Commanders and leaders
- Ibrahim al-Tazi: Unknown

Strength
- 500 men 2 ships: Unknown

Casualties and losses
- Unknown: 35 prisoners 1 or 2 ships

= Mamluk raid on Cyprus (1368) =

The Mamluk Sultanate launched a naval raid on the Kingdom of Cyprus in March 1368. The raid was a delayed response to the Alexandrian Crusade of October 1365, which had been spearheaded by King Peter I of Cyprus.

The main sources for the expedition are Leontios Makhairas, al-Maqrizi and al-Nuwayri.

==Construction of the Mamluk fleet==
In response to the crusade, the Mamulk atābak Yalbugha al-Umari ordered the construction of a fleet at Cairo. Ibn Qāḍī Shuhba dates this to November–December 1365, but al-Maqrizi, who is probably more reliable, places it in January–February 1366, at the same time as a fleet was ordered in Beirut.

Procurement in Cairo was to be the responsibility of the vizier Mājid ibn al-Qazwīna, while construction was overseen by Ṭaybughā and Bahāʾ al-Dīn ibn al-Mufassar. According to al-Maqrizi, the craftsmen and sailors were imported from the Maghreb or recruited from among the Turcomans of Upper Egypt. According to al-Nuwayri, the fleet cast off on 28 November 1366. According to al-Maqrizi, there were 100 ships, each under the command of an emir. The Prise d'Alexandrie, however, puts the number of ships at 200.

==Raid on Cyprus==
In May 1366, the Ottomans offered to send 100 ships in a joint attack on Cyprus, but the Mamluks could not commit, since their fleet was still under construction. In March 1368, the privateer brothers Peter and John Grimante, sailing from Famagusta raided Alexandria and Damietta, seizing several ships.

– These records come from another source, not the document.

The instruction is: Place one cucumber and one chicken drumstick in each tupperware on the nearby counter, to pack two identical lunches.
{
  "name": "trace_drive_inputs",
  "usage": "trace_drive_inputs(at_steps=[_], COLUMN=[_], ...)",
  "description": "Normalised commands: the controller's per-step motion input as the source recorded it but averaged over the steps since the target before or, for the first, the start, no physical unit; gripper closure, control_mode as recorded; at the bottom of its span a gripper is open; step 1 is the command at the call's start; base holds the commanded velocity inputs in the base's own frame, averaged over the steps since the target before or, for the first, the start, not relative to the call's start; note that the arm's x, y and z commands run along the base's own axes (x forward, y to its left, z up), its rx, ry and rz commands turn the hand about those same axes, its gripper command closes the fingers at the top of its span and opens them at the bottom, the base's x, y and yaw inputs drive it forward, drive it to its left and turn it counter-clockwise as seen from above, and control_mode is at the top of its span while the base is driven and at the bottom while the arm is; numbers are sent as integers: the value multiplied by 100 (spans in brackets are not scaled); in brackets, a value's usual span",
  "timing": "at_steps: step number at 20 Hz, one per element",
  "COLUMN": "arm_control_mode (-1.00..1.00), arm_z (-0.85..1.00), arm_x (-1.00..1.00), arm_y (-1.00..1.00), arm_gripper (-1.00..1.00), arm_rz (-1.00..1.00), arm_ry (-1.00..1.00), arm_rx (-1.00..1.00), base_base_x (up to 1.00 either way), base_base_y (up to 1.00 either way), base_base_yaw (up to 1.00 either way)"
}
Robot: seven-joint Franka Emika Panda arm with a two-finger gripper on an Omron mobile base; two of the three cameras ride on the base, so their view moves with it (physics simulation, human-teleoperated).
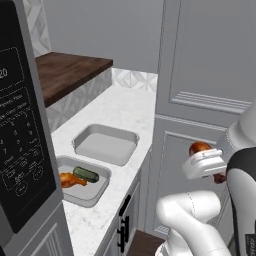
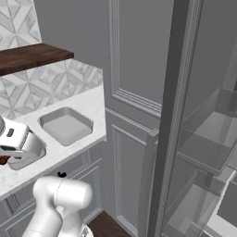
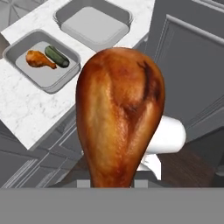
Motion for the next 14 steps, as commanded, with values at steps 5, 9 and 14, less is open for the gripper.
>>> trace_drive_inputs(at_steps=[5,9,14], arm_control_mode=[-100,-100,-100], arm_z=[0,0,-19], arm_x=[58,100,100], arm_y=[16,37,57], arm_gripper=[100,100,100], arm_rz=[5,20,31], arm_ry=[0,-1,-1], arm_rx=[0,0,0], base_base_x=[5,0,0], base_base_y=[4,0,0], base_base_yaw=[0,0,0])
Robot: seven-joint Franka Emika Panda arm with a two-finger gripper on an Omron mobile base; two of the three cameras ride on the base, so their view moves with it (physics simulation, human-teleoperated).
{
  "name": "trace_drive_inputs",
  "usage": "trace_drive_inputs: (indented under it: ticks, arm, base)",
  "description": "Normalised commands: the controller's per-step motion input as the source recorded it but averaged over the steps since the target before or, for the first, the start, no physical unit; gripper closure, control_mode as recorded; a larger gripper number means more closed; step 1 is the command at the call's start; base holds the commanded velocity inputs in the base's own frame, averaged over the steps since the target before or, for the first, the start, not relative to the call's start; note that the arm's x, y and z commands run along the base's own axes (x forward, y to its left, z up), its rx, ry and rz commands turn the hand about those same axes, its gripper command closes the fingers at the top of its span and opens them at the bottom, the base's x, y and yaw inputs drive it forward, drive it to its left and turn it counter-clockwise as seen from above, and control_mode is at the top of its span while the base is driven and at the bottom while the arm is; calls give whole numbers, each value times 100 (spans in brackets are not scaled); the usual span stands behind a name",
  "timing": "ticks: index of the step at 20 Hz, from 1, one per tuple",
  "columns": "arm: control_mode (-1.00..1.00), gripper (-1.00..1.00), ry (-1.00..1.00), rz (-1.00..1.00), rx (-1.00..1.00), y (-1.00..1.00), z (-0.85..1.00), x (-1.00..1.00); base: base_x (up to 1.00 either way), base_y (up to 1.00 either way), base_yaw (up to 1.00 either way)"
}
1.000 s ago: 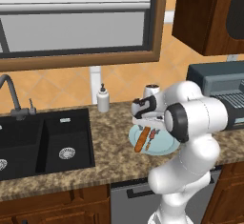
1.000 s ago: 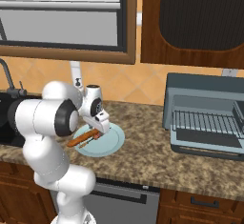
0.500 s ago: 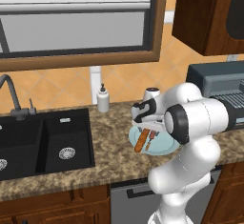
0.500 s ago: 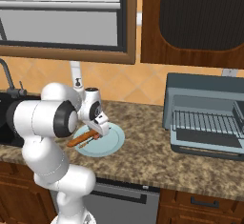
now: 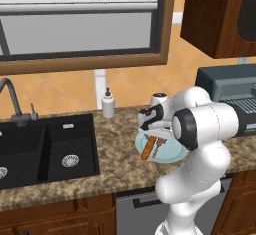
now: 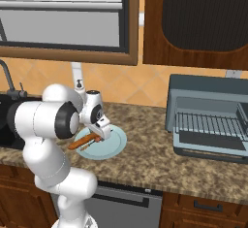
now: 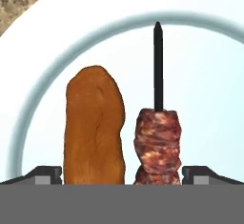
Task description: Pick up the kebab skewer and baguette bread, and place them inside the toaster oven. Close the toaster oven door and start by setting the timer.
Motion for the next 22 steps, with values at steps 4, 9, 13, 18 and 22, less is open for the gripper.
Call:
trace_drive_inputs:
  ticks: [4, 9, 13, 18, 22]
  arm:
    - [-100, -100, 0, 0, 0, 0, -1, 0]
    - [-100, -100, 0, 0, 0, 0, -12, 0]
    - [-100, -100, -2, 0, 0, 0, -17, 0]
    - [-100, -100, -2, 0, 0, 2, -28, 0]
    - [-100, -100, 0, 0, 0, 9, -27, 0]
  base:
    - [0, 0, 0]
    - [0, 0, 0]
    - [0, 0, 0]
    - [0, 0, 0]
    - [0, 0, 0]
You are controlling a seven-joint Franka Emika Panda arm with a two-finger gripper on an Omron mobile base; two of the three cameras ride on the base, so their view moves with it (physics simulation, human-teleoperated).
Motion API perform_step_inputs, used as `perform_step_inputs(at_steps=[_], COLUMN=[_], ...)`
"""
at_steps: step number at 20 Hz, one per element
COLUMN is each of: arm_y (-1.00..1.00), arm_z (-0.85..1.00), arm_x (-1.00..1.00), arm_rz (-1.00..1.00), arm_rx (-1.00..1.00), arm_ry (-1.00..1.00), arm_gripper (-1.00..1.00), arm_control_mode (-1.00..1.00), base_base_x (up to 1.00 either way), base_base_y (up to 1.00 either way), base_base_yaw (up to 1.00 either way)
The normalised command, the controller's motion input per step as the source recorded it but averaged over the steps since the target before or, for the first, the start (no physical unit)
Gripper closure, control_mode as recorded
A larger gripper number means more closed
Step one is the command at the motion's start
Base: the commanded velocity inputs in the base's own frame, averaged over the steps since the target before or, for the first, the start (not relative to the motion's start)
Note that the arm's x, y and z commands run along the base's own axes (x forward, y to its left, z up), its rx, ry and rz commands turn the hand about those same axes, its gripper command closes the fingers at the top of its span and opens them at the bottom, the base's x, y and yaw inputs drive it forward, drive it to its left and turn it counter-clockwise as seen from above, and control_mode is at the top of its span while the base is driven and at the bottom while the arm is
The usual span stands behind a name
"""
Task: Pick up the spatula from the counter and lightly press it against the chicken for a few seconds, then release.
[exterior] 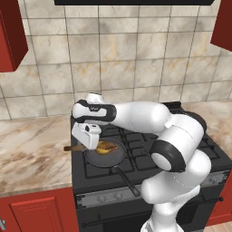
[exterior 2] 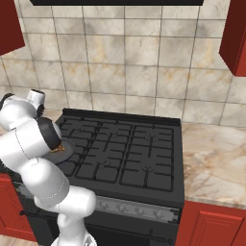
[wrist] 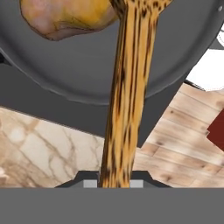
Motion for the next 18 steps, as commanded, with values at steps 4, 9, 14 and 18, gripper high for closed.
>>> perform_step_inputs(at_steps=[4, 9, 14, 18], arm_y=[-0.01, -0.17, -0.36, -0.55], arm_z=[0.05, 0.46, 0.46, 0.27], arm_x=[-0.1, -0.39, -0.33, -0.3], arm_rz=[0.0, 0.0, 0.0, 0.01], arm_rx=[0.0, 0.0, 0.0, 0.0], arm_ry=[-0.03, -0.17, -0.18, -0.18], arm_gripper=[1.0, 1.0, 1.0, 1.0], arm_control_mode=[-1.0, -1.0, -1.0, -1.0], base_base_x=[0.0, 0.0, 0.0, 0.0], base_base_y=[0.0, 0.0, 0.0, 0.0], base_base_yaw=[0.0, 0.0, 0.0, 0.0])
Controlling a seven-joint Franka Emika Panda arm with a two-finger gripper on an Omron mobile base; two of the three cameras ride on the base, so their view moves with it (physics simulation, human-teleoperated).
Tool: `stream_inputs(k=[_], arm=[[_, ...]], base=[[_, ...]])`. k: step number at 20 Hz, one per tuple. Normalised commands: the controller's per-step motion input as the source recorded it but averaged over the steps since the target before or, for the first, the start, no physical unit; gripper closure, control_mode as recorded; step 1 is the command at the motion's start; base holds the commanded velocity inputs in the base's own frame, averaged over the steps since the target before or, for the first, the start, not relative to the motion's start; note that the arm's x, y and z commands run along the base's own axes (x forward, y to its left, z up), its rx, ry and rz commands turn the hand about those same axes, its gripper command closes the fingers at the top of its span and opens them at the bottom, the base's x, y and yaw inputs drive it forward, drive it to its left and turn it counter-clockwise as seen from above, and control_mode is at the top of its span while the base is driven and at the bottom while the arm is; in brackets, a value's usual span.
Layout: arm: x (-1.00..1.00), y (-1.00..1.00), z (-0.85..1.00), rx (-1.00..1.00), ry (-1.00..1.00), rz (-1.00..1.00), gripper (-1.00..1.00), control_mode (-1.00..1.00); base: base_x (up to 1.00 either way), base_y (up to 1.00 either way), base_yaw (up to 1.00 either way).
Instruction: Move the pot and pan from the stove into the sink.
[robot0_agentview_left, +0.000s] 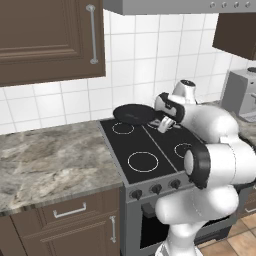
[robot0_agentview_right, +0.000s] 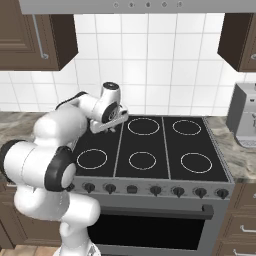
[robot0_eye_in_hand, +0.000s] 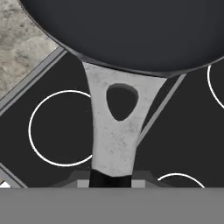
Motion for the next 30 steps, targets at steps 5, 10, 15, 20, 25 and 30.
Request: stream_inputs(k=[5, 10, 15, 20, 25, 30], arm=[[-0.83, -0.17, 0.27, 0.00, -0.14, 0.16, 1.00, -1.00], [-0.76, -0.13, 0.27, 0.00, -0.09, 0.21, 1.00, -1.00], [-0.76, -0.09, 0.28, 0.00, -0.07, 0.22, 1.00, -1.00], [-0.80, -0.07, 0.23, 0.00, -0.05, 0.21, 1.00, -1.00], [-0.89, -0.02, 0.20, 0.00, -0.03, 0.14, 1.00, -1.00], [-0.41, 0.00, 0.06, 0.00, 0.00, -0.01, 1.00, -1.00]], base=[[0.00, 0.00, 0.00], [0.00, 0.00, 0.00], [0.00, 0.00, 0.00], [0.00, 0.00, 0.00], [0.00, 0.00, 0.00], [0.00, 0.00, 0.00]])
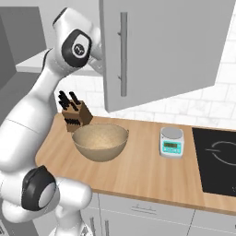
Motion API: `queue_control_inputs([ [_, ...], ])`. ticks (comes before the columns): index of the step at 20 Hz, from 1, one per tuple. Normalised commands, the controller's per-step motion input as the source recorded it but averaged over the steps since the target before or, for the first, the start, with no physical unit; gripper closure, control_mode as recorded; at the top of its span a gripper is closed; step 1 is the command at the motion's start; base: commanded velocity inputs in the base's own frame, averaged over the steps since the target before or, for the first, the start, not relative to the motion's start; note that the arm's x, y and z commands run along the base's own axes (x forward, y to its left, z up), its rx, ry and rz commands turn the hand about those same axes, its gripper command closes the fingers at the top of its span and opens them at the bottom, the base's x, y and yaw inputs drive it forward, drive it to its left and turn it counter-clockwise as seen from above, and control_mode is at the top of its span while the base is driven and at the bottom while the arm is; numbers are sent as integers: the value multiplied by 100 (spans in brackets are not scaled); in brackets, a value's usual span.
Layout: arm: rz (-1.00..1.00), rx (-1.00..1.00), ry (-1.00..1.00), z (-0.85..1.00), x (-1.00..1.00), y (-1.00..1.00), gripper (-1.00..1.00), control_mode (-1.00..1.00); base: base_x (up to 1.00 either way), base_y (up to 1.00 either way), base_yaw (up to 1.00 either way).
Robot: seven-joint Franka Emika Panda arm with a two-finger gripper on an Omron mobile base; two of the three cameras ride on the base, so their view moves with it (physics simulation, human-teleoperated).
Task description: Open the cabinet, pick up the bread from the cabinet and place it in the basket. Then move the basket to the dining counter.
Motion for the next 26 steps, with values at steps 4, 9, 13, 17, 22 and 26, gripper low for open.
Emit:
queue_control_inputs([
  [4, -27, -8, -12, 0, -63, -78, -100, -100, 0, 0, 0],
  [9, -25, -4, -16, 1, -67, -78, -100, -100, 0, 0, 0],
  [13, -12, 0, -26, 14, -64, -34, -100, -100, 0, 0, 0],
  [17, -1, 0, -24, -1, -38, 27, -100, -100, 0, 0, 0],
  [22, 12, 1, -14, -24, -13, 100, -100, -100, 0, 0, 0],
  [26, 29, 13, -1, 8, 20, 99, -100, -100, 0, 0, 0],
])
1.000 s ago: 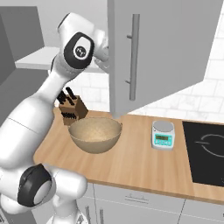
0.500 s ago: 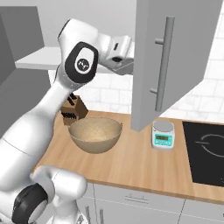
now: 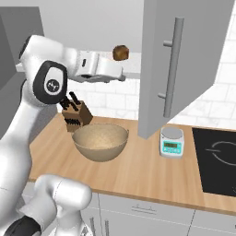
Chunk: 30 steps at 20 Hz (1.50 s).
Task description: Open the cabinet, pick up the bread from the cabinet and place it in the basket. Then move the basket to the dining counter.
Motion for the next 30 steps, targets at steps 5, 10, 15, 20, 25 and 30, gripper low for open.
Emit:
queue_control_inputs([
  [5, 44, 24, -1, 19, 54, 62, -100, -100, 0, 0, 0],
  [10, 26, 15, 0, 26, 80, 3, -100, -100, 0, 0, 0],
  [15, 0, 4, 0, 0, 76, 26, -100, -100, 0, 0, 0],
  [20, 0, 10, 0, 0, 57, 31, -100, -100, 0, 0, 0],
  [25, 0, 11, 0, 0, 56, 18, -100, -100, 0, 0, 0],
  [30, 0, 1, 0, 0, 63, 15, -100, -100, 0, 0, 0],
])
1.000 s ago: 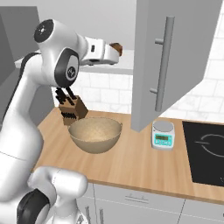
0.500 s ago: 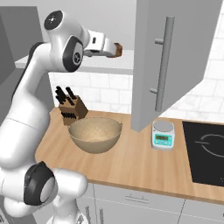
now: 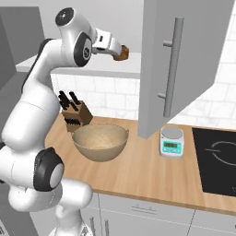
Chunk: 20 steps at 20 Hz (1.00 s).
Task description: Open the cabinet, pick up the bread from the cabinet and place it in the basket. Then move the basket to the dining counter.
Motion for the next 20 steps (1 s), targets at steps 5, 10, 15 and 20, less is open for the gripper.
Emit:
queue_control_inputs([
  [5, 4, 0, 0, -3, 67, 0, -100, -100, 0, 0, 0],
  [10, 7, 0, 0, -6, 67, 0, -100, -100, 0, 0, 0],
  [15, 3, 0, 0, -6, 47, 0, -100, -100, 0, 0, 0],
  [20, 0, 0, 0, -25, 22, -2, -100, -100, 0, 0, 0],
])
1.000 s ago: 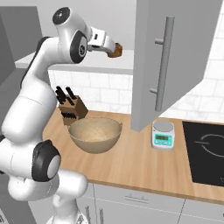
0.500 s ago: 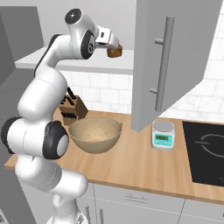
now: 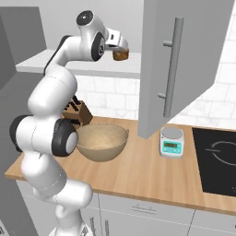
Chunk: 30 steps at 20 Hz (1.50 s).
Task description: Open the cabinet, pick up the bread from the cabinet and place it in the basket. Then move the basket to the dining counter.
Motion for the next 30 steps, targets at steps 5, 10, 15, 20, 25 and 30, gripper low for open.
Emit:
queue_control_inputs([
  [5, 0, 0, 0, -22, 26, -2, -100, -100, 0, 0, 0],
  [10, 0, 0, 0, -8, 35, -4, -100, -100, 0, 0, 0],
  [15, 0, 0, 0, -1, 42, -2, -100, -100, 0, 0, 0],
  [20, -1, -1, 0, 0, 36, -8, -100, -100, 0, 0, 0],
  [25, -2, -2, 0, 0, 34, -17, -100, -100, 0, 0, 0],
  [30, 0, -2, 0, 0, 41, -4, 100, -100, 0, 0, 0],
])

In Alexandria, they faced strong resistance from the captain of the arsenal, Ibrahim al-Tazi, who was from the Maghreb.

Sultan al-Ashraf Sha'ban immediately summoned al-Tazi to Cairo and offered him command of the fleet, moored at Boulaq, for a raid against Cyprus. Al-Tazi opted to take only a single ship from Cairo together with one other ship from Alexandria. He set sail from the port of Alexandria with 500 of his crew for an armed reconnaissance of the Cypriot coast. According to al-Nuwayri, he sent back a boat full of booty on 30 March. He captured one or two boats before being forced to retreat by Genoese galleys in Cypriot service. He returned to Alexandria in mid-April or early May. The sources are not entirely consistent, but the raid lasted about 23 days. It netted 35 Cypriot prisoners.